Restauration d'un ruisseau
Restauration d'un ruisseau © Dervenn

Le point sur la compensation pour la biodiversité.

Connaissez vous l’histoire du pique-prune ?

C’est un insecte amateur de vieux arbres. Ce scarabée de quelques centimètres a bloqué pendant six ans la construction de l’autoroute A 28 entre Le Mans et Tours.

Avec ses gros bras, le pique-prune a fait barrage aux bulldozers. Espèce protégée, il vivait dans les cavités de six arbres situés sur le trajet. Pas question de les abattre. Il a fallu conformément à la loi déplacer les arbres à l’écart du bitume. L’habitat du pique-prune était sauvegardé. L’autoroute a eu le champ libre. C’est un exemple de compensation pour la biodiversité.

Et c’est inscrit dans la loi française depuis 1976 mais cette loi n’a pas été respectée pendant des décennies.

Le principe est louable et repose sur un triptyque : éviter, réduire, compenser .

Éviter les impacts d’un bétonnage sur la nature. Les réduire , quand on ne peut pas les éviter.Compenser leurs effets, si possible en recréant des zones naturelles ailleurs, en déplaçant des mares, par exemple, pour préserver les amphibiens.

Mais dans cette loi de 1976 il était écrit «compenser si possible ».

Et cela a permis aux aménageurs de dire «eh bien non, ce n’est pas possible ». Il a fallu attendre plus de trente ans une directive européenne pour que cela devienne une obligation .
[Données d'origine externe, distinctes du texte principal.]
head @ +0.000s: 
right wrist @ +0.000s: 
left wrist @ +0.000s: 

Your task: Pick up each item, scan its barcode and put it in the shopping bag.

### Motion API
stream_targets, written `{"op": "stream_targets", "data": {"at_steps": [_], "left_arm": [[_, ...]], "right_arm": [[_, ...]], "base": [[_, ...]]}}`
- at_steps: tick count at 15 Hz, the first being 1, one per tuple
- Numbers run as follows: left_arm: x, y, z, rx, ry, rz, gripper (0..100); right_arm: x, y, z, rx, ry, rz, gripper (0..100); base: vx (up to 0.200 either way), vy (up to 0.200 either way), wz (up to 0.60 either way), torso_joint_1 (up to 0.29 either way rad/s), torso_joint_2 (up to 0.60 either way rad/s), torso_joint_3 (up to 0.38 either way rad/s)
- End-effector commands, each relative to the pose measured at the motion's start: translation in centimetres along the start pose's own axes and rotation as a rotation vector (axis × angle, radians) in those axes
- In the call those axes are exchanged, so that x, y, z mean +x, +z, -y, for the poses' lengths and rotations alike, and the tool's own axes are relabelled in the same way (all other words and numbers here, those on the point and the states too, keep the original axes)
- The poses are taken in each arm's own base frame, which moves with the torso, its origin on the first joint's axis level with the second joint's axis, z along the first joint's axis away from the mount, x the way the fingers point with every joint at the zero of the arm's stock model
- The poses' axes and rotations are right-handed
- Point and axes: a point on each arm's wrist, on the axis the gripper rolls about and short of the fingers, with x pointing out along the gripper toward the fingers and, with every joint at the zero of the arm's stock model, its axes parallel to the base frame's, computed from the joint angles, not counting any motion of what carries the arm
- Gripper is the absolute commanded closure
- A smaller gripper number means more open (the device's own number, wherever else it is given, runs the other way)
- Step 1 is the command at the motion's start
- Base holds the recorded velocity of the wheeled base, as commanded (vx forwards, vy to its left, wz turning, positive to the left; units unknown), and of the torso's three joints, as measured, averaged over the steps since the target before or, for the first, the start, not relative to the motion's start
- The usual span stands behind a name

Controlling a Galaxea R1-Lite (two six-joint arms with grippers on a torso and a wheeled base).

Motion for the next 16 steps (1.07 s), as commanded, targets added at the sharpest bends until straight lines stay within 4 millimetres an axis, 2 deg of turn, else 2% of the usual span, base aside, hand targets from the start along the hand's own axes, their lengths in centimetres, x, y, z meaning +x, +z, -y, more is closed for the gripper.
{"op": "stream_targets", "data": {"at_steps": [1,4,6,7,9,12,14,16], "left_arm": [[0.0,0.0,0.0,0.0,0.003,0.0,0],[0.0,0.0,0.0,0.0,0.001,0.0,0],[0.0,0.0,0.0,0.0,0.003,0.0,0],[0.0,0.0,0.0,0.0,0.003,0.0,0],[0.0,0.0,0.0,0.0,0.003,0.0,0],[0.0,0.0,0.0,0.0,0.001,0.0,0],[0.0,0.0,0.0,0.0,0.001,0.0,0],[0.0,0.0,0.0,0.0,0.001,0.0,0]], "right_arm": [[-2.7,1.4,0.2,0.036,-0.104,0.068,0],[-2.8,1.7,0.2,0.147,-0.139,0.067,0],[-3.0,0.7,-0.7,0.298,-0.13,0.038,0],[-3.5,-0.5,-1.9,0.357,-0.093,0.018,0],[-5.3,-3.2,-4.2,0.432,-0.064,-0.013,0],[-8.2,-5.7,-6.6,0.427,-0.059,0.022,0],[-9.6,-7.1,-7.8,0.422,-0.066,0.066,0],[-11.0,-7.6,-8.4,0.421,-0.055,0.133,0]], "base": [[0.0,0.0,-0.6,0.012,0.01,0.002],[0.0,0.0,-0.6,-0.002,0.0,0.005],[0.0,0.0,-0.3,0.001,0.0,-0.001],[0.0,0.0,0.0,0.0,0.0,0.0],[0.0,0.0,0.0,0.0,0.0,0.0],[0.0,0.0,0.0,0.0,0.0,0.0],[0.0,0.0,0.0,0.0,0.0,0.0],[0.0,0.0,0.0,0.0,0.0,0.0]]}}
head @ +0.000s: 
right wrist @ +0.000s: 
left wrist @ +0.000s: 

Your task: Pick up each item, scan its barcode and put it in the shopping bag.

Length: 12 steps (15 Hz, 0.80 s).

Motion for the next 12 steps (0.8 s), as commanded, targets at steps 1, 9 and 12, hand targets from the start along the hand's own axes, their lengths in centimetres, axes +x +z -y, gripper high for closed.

Aujourd’hui des projets sont contestés au nom de cette obligation

C’est le cas du projet de construction du Center Park à Roybon dans l’Isère. Car, construire des piscines artificielles pour les futurs touristes suppose de bétonner des cours d’eau naturels. Les promoteurs doivent trouver des sites dans le même bassin versant pour compenser ces destructions. Pour le moment ils ne trouvent pas.

Et on peut s’interroger sur la pertinence de la compensation. Comme les droits à polluer, elle exonère les bétonneurs : puisque je compense d’un côté, je peux artificialiser de l’autre.

Même si cela renchérit les coûts de construction ils s’en tirent à bon compte.

Et de toute façon on ne peut pas recréer la nature. C’est une chaîne tellement complexe. L’homme ne fera jamais aussi bien que le milieu naturel quand il se débrouille tout seul.

Patrice Valentin est président de Dervenn , société de génie écologique. Son métier est de conseiller les aménageurs pour limiter leurs impacts sur l’environnement.

Et il confirme : «La nature, on ne la comprend pas, et on ne sait pas la fabriquer ».

Alors mieux vaut éviter de la saccager.